Fast forward to reality. Instead I am surrounded by mostly juvenile 18 year old children, more concerned about Mrs. degrees and hiding their pot habits from coaches than about homework, let alone what's happening to children in sex trafficing. I have yet to have a real conversation about God, love, missions, etc. Everyone here seems keen to impress and flaunt their "Christian accomplishments" and hard pressed to do anything that really drives them. How easy it is to get lost in a world full of Christians sitting on their hands. I daily forget why I am here in the first place. I desire to know my God. To know what I'm standing for and believing in, but at what cost? Is it worth staying here for 4 long years to get a piece of paper saying I know enough about ministry in the church? I took this step as a way of striking out on my own path with Christ. Following Him and his lead in my life...into the unknown, I said. Except now I don't see the path. All I see is darkness. I'm frozen in fear. Have I strayed from the path I so emphatically set upon?

I need you, you are all I'm living for, Jesus.

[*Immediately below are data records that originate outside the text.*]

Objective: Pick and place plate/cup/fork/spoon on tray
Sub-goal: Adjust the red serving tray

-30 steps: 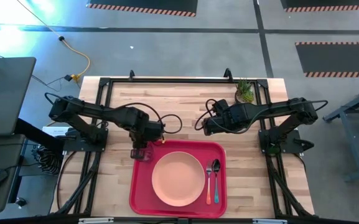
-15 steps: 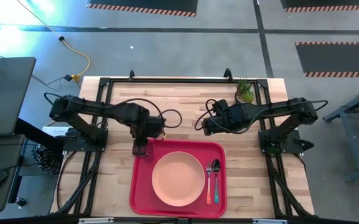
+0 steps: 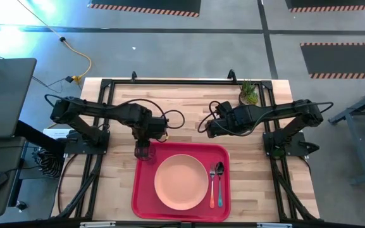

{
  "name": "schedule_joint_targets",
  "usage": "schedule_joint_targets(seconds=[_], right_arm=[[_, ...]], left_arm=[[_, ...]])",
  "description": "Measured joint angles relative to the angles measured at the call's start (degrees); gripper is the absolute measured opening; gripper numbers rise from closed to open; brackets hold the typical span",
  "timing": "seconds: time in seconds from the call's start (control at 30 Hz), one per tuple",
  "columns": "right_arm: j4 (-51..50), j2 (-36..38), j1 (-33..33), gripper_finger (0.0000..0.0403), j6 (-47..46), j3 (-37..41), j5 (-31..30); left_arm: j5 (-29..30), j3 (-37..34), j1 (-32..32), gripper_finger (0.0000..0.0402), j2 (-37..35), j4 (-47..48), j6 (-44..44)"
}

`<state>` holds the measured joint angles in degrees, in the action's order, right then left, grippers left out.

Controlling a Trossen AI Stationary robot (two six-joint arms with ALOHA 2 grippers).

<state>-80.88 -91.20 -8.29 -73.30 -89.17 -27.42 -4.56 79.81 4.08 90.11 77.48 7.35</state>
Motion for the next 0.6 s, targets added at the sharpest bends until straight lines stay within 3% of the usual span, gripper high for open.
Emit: schedule_joint_targets(seconds=[0.6], right_arm=[[-0.04, 0.00, -0.01, 0.0091, 1.80, 0.00, 2.41]], left_arm=[[0.02, 15.68, -2.19, 0.0124, -0.19, 10.62, -0.36]])
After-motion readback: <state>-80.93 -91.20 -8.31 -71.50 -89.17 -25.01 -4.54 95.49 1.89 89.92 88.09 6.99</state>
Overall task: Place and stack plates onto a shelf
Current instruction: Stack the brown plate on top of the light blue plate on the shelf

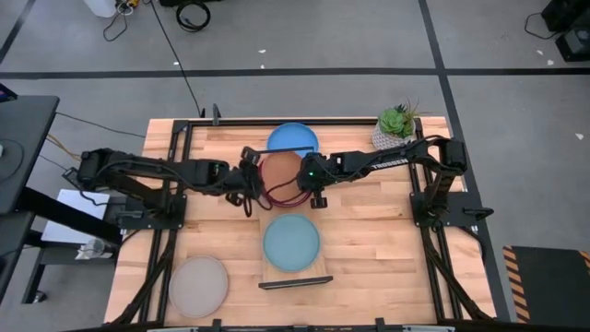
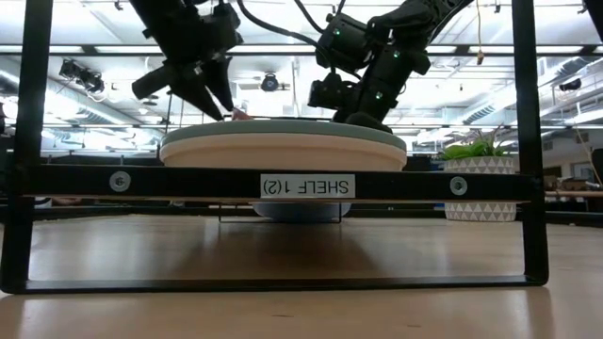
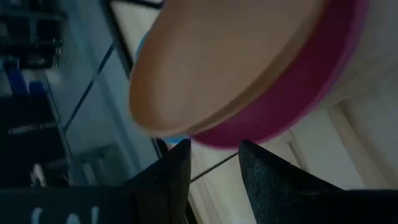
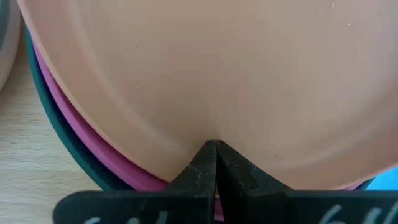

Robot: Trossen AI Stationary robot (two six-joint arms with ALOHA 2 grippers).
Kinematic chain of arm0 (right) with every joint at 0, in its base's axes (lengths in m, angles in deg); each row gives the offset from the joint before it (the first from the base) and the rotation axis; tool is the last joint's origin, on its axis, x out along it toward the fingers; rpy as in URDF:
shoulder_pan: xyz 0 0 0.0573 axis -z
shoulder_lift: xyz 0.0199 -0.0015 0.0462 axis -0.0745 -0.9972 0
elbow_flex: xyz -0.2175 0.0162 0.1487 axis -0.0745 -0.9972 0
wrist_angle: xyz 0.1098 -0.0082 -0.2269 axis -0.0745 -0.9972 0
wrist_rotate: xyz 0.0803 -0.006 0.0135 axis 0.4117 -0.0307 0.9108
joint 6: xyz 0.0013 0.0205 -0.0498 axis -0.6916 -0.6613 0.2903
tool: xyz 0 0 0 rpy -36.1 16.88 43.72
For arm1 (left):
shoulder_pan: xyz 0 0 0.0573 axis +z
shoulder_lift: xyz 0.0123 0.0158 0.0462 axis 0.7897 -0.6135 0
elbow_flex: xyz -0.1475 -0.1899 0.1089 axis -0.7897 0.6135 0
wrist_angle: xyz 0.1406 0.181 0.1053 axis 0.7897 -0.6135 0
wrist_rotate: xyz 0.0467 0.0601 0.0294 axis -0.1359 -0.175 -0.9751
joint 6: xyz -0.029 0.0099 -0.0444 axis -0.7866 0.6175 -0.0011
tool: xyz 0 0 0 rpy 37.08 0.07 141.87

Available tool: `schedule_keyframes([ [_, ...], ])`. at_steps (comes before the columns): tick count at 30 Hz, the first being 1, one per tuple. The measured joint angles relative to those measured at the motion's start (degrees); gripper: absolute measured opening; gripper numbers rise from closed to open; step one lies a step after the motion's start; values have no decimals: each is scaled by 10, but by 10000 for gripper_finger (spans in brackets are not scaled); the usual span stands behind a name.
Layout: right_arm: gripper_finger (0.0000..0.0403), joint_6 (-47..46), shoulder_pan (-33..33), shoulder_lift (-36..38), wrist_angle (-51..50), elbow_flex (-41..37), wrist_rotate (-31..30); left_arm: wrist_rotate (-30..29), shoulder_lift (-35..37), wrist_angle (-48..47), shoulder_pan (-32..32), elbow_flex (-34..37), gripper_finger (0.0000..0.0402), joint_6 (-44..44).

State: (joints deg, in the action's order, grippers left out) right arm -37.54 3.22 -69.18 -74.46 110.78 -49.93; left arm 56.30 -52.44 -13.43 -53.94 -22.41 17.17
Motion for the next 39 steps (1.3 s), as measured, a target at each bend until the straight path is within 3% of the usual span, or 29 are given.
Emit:
schedule_keyframes([
  [4, 11, -2, 0, 0, 2, 0, 2, -33, -15, 0, -25, -1, 156, 12],
  [12, 11, -10, 0, 0, 9, -1, 14, -87, -23, 13, -66, 0, 236, 61],
  [16, 11, -10, 1, -1, 11, -1, 18, -104, -24, 31, -66, 0, 253, 92],
  [21, 11, -9, 1, -1, 12, -1, 20, -120, -24, 48, -62, 0, 240, 122],
  [33, 11, -9, 1, -1, 12, -1, 26, -24, -61, 49, -50, 0, 210, 225],
  [39, 11, -9, 1, -1, 14, -1, 29, -53, -91, 68, -49, 0, 154, 237],
])
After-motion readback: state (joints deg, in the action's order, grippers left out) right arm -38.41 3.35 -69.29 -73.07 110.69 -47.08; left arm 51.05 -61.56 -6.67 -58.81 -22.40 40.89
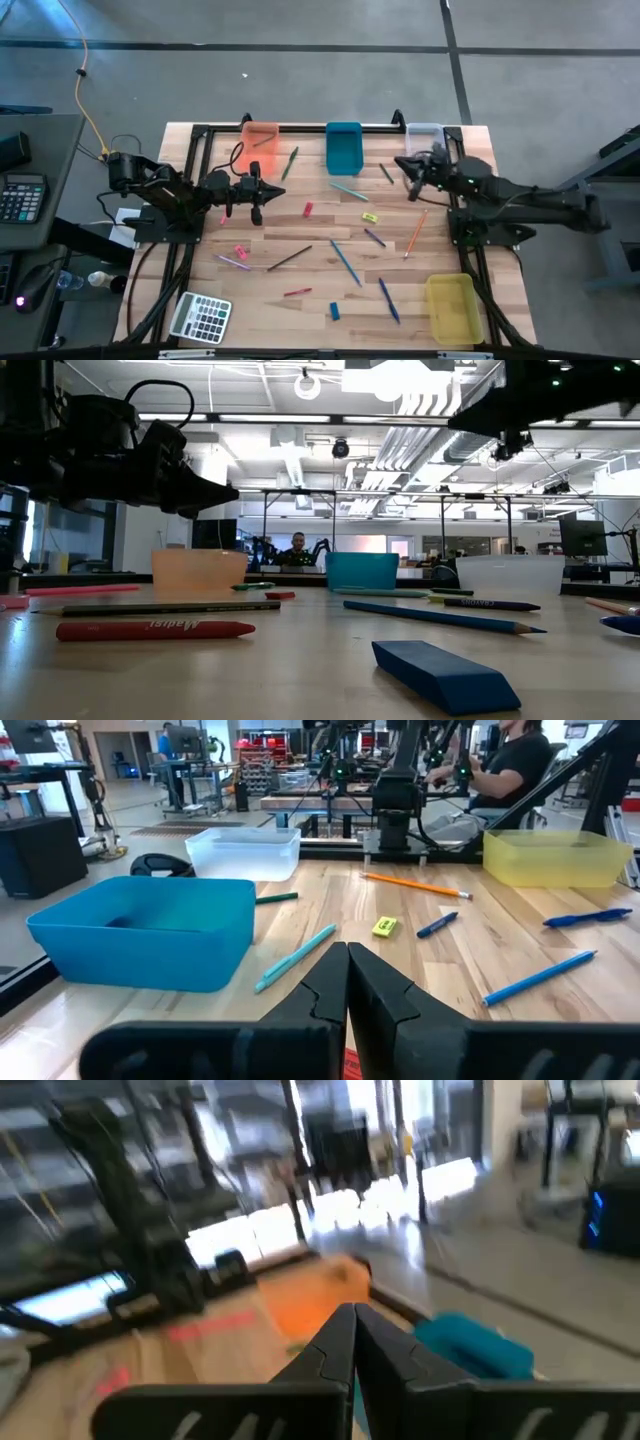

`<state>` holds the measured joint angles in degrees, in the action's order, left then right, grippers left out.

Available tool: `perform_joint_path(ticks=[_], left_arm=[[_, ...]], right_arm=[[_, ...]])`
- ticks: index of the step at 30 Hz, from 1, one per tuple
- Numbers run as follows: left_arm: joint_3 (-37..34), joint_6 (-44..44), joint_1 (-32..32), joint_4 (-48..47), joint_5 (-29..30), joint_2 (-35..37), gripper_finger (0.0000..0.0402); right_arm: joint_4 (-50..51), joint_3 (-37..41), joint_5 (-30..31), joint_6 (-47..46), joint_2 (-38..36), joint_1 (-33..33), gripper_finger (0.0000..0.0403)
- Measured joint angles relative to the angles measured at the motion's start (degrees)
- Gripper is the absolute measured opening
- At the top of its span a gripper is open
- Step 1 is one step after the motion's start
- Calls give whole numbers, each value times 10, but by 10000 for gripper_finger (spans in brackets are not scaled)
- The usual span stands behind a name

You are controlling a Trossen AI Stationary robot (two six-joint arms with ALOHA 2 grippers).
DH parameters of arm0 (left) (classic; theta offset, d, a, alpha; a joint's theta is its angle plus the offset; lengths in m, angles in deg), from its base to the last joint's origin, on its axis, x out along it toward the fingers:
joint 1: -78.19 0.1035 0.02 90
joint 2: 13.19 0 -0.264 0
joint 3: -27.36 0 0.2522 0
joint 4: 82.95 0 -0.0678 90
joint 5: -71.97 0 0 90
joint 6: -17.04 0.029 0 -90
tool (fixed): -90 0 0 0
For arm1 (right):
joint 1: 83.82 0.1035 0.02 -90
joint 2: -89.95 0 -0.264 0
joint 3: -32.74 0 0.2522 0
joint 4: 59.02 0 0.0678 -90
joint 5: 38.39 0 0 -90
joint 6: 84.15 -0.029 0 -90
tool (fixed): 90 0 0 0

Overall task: Sort crayons/erasers/pens/pencils in bins
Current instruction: Put the light blue pen into the yellow bin

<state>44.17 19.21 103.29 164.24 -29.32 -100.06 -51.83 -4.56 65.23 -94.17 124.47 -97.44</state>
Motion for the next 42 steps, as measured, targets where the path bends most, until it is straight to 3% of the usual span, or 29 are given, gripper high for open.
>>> perform_joint_path(ticks=[9,14,28,36,42], left_arm=[[0,0,0,1,0,0,0],[0,0,0,0,0,0,0],[0,11,0,-19,0,0,0],[0,15,0,-14,-1,0,0],[0,20,0,-11,-1,0,0]], right_arm=[[158,-130,-1,-92,162,21,0],[210,-182,-1,-93,245,40,6],[287,-316,-30,-107,490,43,131],[412,-420,-59,-91,620,42,142],[444,-459,-83,-66,697,25,142]])
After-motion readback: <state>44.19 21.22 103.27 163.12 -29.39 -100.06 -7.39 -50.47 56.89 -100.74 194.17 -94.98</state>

I feel stuck. This isn't what I ordered. This isn't what I signed up for? Is this really what you wanted for me? Was your path really for me to leave my friends, church and family who have taught me to accept, love and see past wounds and brokenness, to live vibrantly for You and plop me down into the midst of a bunch of do-gooders? I am so exasperated by the inactive religion around me. How do I change it? How do I keep going when I just want to scream at them all? Where is the line of acceptance and intolerance? Lord, I need your grace in my life and your fire in my soul. To do Your will, not mine.